#### Work to be completed
Please return every record below exactly as it stands.

=== Section Start ===

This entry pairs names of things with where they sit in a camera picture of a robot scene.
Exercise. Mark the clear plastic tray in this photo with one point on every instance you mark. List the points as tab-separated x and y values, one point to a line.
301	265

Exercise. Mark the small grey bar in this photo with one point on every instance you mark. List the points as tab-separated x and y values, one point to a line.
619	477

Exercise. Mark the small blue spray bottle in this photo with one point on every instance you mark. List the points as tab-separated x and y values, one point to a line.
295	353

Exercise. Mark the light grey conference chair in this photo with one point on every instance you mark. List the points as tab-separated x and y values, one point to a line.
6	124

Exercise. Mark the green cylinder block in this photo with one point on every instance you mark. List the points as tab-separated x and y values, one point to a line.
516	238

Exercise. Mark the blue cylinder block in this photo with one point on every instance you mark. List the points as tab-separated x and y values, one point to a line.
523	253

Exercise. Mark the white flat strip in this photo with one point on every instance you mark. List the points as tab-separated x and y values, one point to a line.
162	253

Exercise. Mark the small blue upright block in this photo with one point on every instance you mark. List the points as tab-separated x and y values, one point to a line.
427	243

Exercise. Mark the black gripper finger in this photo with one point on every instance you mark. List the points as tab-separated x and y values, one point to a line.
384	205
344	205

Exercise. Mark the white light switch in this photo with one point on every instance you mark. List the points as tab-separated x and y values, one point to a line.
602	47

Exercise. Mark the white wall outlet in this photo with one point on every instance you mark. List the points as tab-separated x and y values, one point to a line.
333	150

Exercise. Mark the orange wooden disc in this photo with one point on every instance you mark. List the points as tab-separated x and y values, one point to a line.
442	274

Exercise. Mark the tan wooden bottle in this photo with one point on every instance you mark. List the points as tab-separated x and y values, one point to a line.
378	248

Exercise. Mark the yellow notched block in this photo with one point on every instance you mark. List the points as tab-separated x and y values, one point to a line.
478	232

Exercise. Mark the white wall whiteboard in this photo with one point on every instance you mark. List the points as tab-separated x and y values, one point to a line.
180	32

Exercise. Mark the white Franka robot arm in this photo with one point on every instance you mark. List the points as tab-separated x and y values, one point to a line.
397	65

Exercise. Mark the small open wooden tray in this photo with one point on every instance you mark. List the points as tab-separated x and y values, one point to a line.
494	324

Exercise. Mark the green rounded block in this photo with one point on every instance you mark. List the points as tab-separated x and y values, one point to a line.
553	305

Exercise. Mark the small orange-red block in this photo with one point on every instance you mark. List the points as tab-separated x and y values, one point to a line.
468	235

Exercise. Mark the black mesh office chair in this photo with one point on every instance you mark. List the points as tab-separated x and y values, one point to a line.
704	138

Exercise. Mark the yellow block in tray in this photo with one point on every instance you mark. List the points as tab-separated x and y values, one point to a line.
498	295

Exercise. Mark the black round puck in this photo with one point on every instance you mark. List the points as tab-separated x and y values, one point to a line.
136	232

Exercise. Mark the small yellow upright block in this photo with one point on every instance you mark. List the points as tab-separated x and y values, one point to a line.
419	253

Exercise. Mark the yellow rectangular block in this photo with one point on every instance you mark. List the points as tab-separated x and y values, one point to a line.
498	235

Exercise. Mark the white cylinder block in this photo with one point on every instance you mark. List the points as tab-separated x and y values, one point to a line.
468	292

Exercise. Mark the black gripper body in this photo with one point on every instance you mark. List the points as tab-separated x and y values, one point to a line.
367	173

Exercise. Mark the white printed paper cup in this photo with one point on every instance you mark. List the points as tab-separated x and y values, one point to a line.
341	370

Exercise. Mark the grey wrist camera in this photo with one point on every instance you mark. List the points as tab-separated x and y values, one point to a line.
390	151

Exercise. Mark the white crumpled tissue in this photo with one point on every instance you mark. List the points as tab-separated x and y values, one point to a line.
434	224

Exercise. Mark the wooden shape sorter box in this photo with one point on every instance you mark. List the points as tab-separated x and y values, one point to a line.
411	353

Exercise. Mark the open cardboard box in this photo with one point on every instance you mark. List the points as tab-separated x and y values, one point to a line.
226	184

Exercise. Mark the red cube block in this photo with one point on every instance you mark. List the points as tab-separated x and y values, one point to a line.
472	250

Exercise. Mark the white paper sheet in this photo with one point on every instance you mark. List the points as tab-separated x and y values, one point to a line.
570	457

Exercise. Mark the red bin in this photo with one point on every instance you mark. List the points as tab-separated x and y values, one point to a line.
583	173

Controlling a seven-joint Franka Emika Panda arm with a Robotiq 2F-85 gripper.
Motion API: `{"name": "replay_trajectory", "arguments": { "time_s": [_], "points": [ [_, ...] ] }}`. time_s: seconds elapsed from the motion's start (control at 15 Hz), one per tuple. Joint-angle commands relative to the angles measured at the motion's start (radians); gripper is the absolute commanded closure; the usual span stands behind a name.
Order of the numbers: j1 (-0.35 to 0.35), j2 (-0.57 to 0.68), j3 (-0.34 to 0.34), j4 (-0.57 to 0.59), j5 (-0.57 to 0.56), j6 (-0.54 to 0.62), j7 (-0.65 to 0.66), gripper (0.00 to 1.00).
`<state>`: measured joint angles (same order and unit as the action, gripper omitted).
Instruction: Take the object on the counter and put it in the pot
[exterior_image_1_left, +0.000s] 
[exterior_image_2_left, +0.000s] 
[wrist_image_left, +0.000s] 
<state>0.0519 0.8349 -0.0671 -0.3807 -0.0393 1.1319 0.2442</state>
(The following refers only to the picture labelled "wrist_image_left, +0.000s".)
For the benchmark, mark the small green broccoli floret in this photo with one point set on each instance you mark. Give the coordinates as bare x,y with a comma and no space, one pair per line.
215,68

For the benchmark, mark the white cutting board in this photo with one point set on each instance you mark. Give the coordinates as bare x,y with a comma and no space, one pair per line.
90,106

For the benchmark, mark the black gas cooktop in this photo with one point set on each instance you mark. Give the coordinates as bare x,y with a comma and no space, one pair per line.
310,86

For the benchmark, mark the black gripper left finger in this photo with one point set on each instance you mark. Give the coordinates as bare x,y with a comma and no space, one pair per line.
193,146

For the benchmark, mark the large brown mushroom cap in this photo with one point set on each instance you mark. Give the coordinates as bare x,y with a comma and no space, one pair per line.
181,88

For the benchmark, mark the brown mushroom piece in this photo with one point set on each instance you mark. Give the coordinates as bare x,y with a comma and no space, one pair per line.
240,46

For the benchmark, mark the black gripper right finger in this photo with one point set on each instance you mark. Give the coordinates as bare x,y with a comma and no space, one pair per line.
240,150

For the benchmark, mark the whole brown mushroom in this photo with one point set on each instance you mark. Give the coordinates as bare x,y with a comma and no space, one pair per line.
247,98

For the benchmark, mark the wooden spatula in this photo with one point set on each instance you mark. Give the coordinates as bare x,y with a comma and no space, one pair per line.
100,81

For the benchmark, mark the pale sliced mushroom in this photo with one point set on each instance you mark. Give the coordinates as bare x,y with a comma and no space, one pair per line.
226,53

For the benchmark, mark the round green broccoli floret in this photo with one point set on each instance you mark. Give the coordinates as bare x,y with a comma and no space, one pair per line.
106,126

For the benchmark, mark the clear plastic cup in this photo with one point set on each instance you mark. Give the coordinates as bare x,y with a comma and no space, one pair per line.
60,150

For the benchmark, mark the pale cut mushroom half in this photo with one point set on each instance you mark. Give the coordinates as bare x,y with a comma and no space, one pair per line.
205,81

=== Section End ===

#### Answer box
This entry pairs names of things with where they sit in a camera picture of a robot scene.
Exercise. Mark the clear plastic tray in this photo with one point on every instance you mark. List the points as tab-separated x and y values, one point to a line.
301	265

Exercise. Mark the small grey bar in this photo with one point on every instance you mark. List the points as tab-separated x and y values, one point to a line.
619	477

Exercise. Mark the small blue spray bottle in this photo with one point on every instance you mark. List the points as tab-separated x and y values, one point to a line.
295	353

Exercise. Mark the light grey conference chair in this photo with one point on every instance you mark. List the points as tab-separated x and y values, one point to a line.
6	124

Exercise. Mark the green cylinder block in this photo with one point on every instance you mark. List the points as tab-separated x and y values, one point to a line.
516	238

Exercise. Mark the blue cylinder block in this photo with one point on every instance you mark. List the points as tab-separated x and y values, one point to a line.
523	253

Exercise. Mark the white flat strip in this photo with one point on every instance you mark. List the points as tab-separated x and y values, one point to a line.
162	253

Exercise. Mark the small blue upright block in this photo with one point on every instance you mark. List the points as tab-separated x and y values, one point to a line.
427	243

Exercise. Mark the black gripper finger in this photo with one point on every instance you mark. List the points as tab-separated x and y values, one point to a line.
384	205
344	205

Exercise. Mark the white light switch in this photo with one point on every instance you mark. List the points as tab-separated x and y values, one point to a line.
602	47

Exercise. Mark the white wall outlet in this photo with one point on every instance you mark. List the points as tab-separated x and y values, one point to a line.
333	150

Exercise. Mark the orange wooden disc in this photo with one point on every instance you mark. List the points as tab-separated x and y values, one point to a line.
442	274

Exercise. Mark the tan wooden bottle in this photo with one point on every instance you mark. List the points as tab-separated x and y values, one point to a line.
378	248

Exercise. Mark the yellow notched block in this photo with one point on every instance you mark. List the points as tab-separated x and y values, one point to a line.
478	232

Exercise. Mark the white wall whiteboard in this photo with one point on every instance you mark. List the points as tab-separated x and y values, one point to a line.
180	32

Exercise. Mark the white Franka robot arm in this photo with one point on every instance you mark. List the points as tab-separated x and y values, one point to a line.
397	65

Exercise. Mark the small open wooden tray in this photo with one point on every instance you mark. List the points as tab-separated x and y values, one point to a line.
494	324

Exercise. Mark the green rounded block in this photo with one point on every instance you mark. List the points as tab-separated x and y values, one point to a line.
553	305

Exercise. Mark the small orange-red block in this photo with one point on every instance you mark. List the points as tab-separated x and y values, one point to a line.
468	235

Exercise. Mark the black mesh office chair in this photo with one point on every instance you mark. List the points as tab-separated x and y values, one point to a line.
704	138

Exercise. Mark the yellow block in tray in this photo with one point on every instance you mark. List the points as tab-separated x and y values, one point to a line.
498	295

Exercise. Mark the black round puck in this photo with one point on every instance you mark. List the points as tab-separated x and y values, one point to a line.
136	232

Exercise. Mark the small yellow upright block in this photo with one point on every instance you mark. List the points as tab-separated x and y values, one point to a line.
419	253

Exercise. Mark the yellow rectangular block in this photo with one point on every instance you mark. List the points as tab-separated x and y values, one point to a line.
498	235

Exercise. Mark the white cylinder block in this photo with one point on every instance you mark. List the points as tab-separated x and y values, one point to a line.
468	292

Exercise. Mark the black gripper body in this photo with one point on every instance you mark. List the points as tab-separated x and y values, one point to a line.
367	173

Exercise. Mark the white printed paper cup in this photo with one point on every instance you mark. List the points as tab-separated x and y values, one point to a line.
341	370

Exercise. Mark the grey wrist camera in this photo with one point on every instance you mark. List the points as tab-separated x and y values, one point to a line.
390	151

Exercise. Mark the white crumpled tissue in this photo with one point on every instance you mark. List the points as tab-separated x and y values, one point to a line.
434	224

Exercise. Mark the wooden shape sorter box in this photo with one point on every instance you mark. List the points as tab-separated x and y values, one point to a line.
411	353

Exercise. Mark the open cardboard box in this photo with one point on every instance you mark. List the points as tab-separated x and y values, one point to a line.
226	184

Exercise. Mark the red cube block in this photo with one point on every instance you mark. List the points as tab-separated x and y values, one point to a line.
472	250

Exercise. Mark the white paper sheet in this photo with one point on every instance you mark. List the points as tab-separated x and y values, one point to a line.
570	457

Exercise. Mark the red bin in this photo with one point on every instance you mark. List the points as tab-separated x and y values, one point to a line.
583	173

Controlling a seven-joint Franka Emika Panda arm with a Robotiq 2F-85 gripper.
Motion API: `{"name": "replay_trajectory", "arguments": { "time_s": [_], "points": [ [_, ...] ] }}`. time_s: seconds elapsed from the motion's start (control at 15 Hz), one per tuple. Joint-angle commands relative to the angles measured at the motion's start (radians); gripper is the absolute commanded closure; the usual span stands behind a name.
Order of the numbers: j1 (-0.35 to 0.35), j2 (-0.57 to 0.68), j3 (-0.34 to 0.34), j4 (-0.57 to 0.59), j5 (-0.57 to 0.56), j6 (-0.54 to 0.62), j7 (-0.65 to 0.66), gripper (0.00 to 1.00).
`<state>`: measured joint angles (same order and unit as the action, gripper omitted).
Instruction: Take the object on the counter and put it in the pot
[exterior_image_1_left, +0.000s] 
[exterior_image_2_left, +0.000s] 
[wrist_image_left, +0.000s] 
<state>0.0519 0.8349 -0.0671 -0.3807 -0.0393 1.1319 0.2442</state>
(The following refers only to the picture labelled "wrist_image_left, +0.000s".)
For the benchmark, mark the small green broccoli floret in this photo with one point set on each instance you mark. Give the coordinates as bare x,y with a comma and no space, one pair per line.
215,68

For the benchmark, mark the white cutting board in this photo with one point set on each instance you mark. Give the coordinates as bare x,y with a comma and no space, one pair per line.
90,106

For the benchmark, mark the black gas cooktop in this photo with one point set on each instance you mark. Give the coordinates as bare x,y with a comma and no space, one pair per line.
310,86

For the benchmark, mark the black gripper left finger in this photo with one point set on each instance you mark. Give the coordinates as bare x,y with a comma and no space, one pair per line.
193,146

For the benchmark, mark the large brown mushroom cap in this photo with one point set on each instance you mark. Give the coordinates as bare x,y with a comma and no space, one pair per line.
181,88

For the benchmark, mark the brown mushroom piece in this photo with one point set on each instance you mark. Give the coordinates as bare x,y with a comma and no space, one pair per line.
240,46

For the benchmark, mark the black gripper right finger in this photo with one point set on each instance you mark. Give the coordinates as bare x,y with a comma and no space, one pair per line.
240,150

For the benchmark, mark the whole brown mushroom in this photo with one point set on each instance you mark. Give the coordinates as bare x,y with a comma and no space, one pair per line.
247,98

For the benchmark, mark the wooden spatula in this photo with one point set on each instance you mark. Give the coordinates as bare x,y with a comma and no space, one pair per line.
100,81

For the benchmark, mark the pale sliced mushroom in this photo with one point set on each instance you mark. Give the coordinates as bare x,y with a comma and no space, one pair per line.
226,53

For the benchmark, mark the round green broccoli floret in this photo with one point set on each instance you mark. Give the coordinates as bare x,y with a comma and no space, one pair per line.
106,126

For the benchmark, mark the clear plastic cup in this photo with one point set on each instance you mark. Give the coordinates as bare x,y with a comma and no space, one pair per line.
60,150

For the benchmark, mark the pale cut mushroom half in this photo with one point set on each instance you mark. Give the coordinates as bare x,y with a comma and no space, one pair per line.
205,81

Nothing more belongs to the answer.